Acer Travelmate X313 arriva in USA - AiO, Ultrabook e tablet con crisi d'identità

L'Acer Travelmate X313 debutta sul mercato USA ma non convince: il prezzo è troppo alto per un display a bassa risoluzione e una CPU Intel Core della passata generazione.

Acer Travelmate X313

Acer estende la sua gamma di tablet Windows con il Travelmate XM313, un grosso tablet da 11,6" con Windows 8.1 Pro dotato di certificazione Ultrabook che cerca di ritagliarsi una nicchia molto particolare, includendo sia una tastiera-cover rimovibile che una docking station munita di piedistallo che lo trasforma in un piccolo all-in-one.

Più all-in-one o convertibile?

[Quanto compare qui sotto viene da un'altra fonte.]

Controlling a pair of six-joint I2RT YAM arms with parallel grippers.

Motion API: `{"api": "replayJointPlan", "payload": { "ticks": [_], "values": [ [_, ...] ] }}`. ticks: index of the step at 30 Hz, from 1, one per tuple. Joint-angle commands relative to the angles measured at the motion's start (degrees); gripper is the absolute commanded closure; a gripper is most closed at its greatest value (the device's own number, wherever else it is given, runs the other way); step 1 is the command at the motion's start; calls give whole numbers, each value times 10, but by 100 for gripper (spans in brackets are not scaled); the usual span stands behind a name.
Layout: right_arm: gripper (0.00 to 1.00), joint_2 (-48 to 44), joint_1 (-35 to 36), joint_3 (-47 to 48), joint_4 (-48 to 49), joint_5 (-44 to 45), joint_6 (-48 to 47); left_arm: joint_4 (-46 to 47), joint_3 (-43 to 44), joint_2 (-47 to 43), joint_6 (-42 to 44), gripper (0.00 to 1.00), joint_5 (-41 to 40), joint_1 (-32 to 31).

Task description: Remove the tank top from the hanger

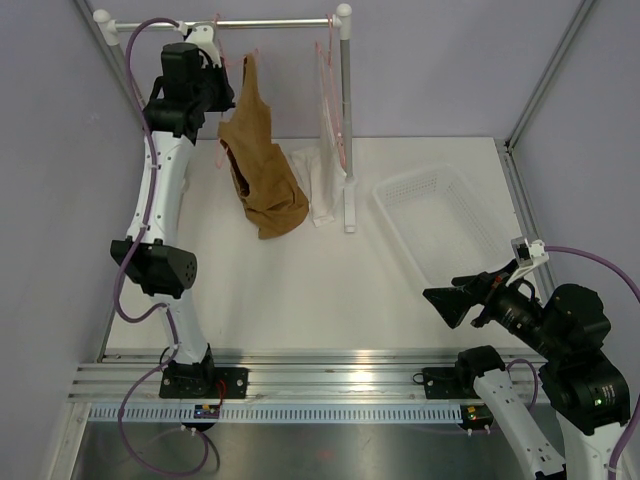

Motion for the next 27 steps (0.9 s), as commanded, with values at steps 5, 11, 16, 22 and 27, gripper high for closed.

Questo forse non lo sa nemmeno Acer, che pubblicizza il prodotto sia come soluzione ideale per chi lavora creando e consumando contenuti e per il mondo dell'educazione. Lo chassis in alluminio ha permesso di tenere giù sia gli ingombri che il peso, con uno spessore massimo poco inferiore al centimetro e un peso di poco inferiore agli 800 grammi.

Display mediocre e CPU datata per il suo prezzo di partenza

Nonostante l'ampia diagonale la risoluzione è solo mediocre: 1366x768 pixel contro i 1920x1080 dei Surface 2 e Surface Pro 2 di Microsoft e degli altri dispositivi di fascia alta con cui compete, Ultrabook compresi. Anomala anche la scelta del processore, che ricade su un Intel Core i5-3339Y con core Ivy Bridge e dunque della generazione passata. La CPU ha potenza da vendere rispetto ai tablet Bay Trail, ma sul lato GPU e consumi Haswell offre molto di più.

Tra le altre caratteristiche troviamo 4GB di RAM, 120GB di storage su SSD, sistema audio Dolby Home Theater V4, due videocamere 720p (anteriore) e da 5MP (posteriore) e il classico set di connettività su cavo e senza fili, con Wi-Fi 802.11 a/b/g/n, Bluetooth 4.0, USB 3.0 e HDMI. Il prezzo di partenza è fissato a 950$, a nord del Surface Pro 2 munito di pennino, ma senza tastiera e stazione di dock che portano il prezzo del pacchetto completo ben oltre i 1000€.